On the last night of the conference, Professor Gilvarry gave a reading from Eastman Was Here. He acknowledged that hosting the Conference was an excellent thing for the English Department, but that it was also important for students in areas like film and women’s studies to consider Mailer’s influence. And he was especially proud that all Conference events were free to Monmouth Graduate and Undergraduate students.

Peace Corps Prep at Monmouth

On October 4th, Professor Frank Cipriani and Dean Nancy Mezey met with two representatives from the Peace Corps and a roomful of Monmouth students who are considering serving as Peace Corps volunteers after graduation. To make that transition from student to volunteer easier, the faculty members are encouraging students to become part of Peace Corps Prep, which Professor Cipriani likens to ROTC. “It’s sort of the minor leagues” of the Peace Corps, he said. It is a certificate program for undergraduates which encourages students to develop skills valuable to successful Peace Corps volunteers, such as proficiency in foreign languages, leadership skills, and intercultural awareness. Monmouth is the only New Jersey university which participates in this program.
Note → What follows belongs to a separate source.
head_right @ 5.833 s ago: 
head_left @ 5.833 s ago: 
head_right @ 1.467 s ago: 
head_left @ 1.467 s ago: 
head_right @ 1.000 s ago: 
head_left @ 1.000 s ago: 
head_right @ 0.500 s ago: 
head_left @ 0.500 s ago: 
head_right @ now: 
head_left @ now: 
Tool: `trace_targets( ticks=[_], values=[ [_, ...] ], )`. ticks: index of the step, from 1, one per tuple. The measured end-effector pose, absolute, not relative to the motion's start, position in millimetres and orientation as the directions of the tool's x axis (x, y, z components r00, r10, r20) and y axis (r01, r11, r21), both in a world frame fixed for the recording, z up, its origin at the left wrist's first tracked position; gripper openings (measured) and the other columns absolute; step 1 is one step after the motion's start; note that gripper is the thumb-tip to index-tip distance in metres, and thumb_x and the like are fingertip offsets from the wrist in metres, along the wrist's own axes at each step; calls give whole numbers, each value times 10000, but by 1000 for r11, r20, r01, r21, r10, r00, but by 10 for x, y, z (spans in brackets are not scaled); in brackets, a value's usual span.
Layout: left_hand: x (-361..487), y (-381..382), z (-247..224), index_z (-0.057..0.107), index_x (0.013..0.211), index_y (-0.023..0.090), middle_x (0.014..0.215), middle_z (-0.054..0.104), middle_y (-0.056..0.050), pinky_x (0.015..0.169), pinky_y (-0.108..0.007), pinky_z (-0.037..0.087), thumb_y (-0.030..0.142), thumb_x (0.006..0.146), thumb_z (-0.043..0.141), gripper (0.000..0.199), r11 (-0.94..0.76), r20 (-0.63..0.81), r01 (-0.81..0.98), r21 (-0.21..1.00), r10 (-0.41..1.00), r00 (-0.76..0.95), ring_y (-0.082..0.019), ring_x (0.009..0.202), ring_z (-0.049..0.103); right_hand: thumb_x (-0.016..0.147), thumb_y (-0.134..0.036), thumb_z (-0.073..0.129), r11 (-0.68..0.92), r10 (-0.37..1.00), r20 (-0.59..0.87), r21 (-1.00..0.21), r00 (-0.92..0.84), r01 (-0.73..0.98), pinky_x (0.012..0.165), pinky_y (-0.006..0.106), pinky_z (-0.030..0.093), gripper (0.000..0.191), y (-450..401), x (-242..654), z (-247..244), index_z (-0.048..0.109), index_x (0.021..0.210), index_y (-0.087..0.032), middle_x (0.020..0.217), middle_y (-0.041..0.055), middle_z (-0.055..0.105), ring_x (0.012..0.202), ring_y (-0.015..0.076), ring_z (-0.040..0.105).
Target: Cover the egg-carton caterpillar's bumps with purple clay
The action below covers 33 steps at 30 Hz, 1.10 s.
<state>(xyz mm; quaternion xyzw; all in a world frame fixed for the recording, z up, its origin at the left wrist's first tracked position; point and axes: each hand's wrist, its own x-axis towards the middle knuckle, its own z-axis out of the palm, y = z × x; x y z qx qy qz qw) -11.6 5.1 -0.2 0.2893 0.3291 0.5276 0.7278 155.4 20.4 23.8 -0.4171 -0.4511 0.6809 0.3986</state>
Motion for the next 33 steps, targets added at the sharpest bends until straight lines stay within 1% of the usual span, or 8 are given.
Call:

The certificate will be valuable not only for the Peace Corps but for any job in the non-profit sector. In addition, Professor Cipriani reminded the students, Peace Corps Prep holds lots of great on-campus events, such as Practical Primitive, coming up later in October.

According to Peace Corps recruiter Daniel Turkel, who spoke to the students, the Peace Corps’ main mission is “to promote world peace and friendship.” The organization’s goals are to increase the self-reliance of communities around the world, to share American culture, and to bring back to the United States knowledge of those cultures that the volunteers visit. Volunteering in the Peace Corps is a “life-defining leadership experience,” Mr. Turkel said.

The students also heard from Quinn Hargitai, a returned Peace Corps volunteer who spoke about his experiences working in Albania. “Albanians aren’t used to foreigners,” he told them. “They aren’t used to hearing their language spoken with an accent.” He explained that the volunteers’ first three months are spent in an intensive language class. “It’s a really hands-on, good, effective language program,” he said. Over his twenty-seven months in Albania he became so proficient in the language that he was able to read Harry Potter in Albanian. “I ended up with a really magical vocabulary!”

After being sent to Berat, Albania, a beautiful tourist destination, Mr. Hargitai got to work teaching English and working for the department of education. His secondary projects, which were just as rewarding, included establishing a youth center, organizing a book club and a creative writing club, working with girls through GLOW (Girls Leading Our World) Outreach, working with immigrant children through Roma and Egyptian Outreach, and starting an Ultimate Frisbee team. He said that saying goodbye to his Albanian friends and students was the hardest thing he did in the Peace Corps. He closed by reading a college application essay that one of his students had written about the youth center that the volunteers had started in Berat. The student’s words brought some in the audience to tears, and led to many eager questions from Monmouth students considering taking this “life-defining” step of joining the Peace Corps.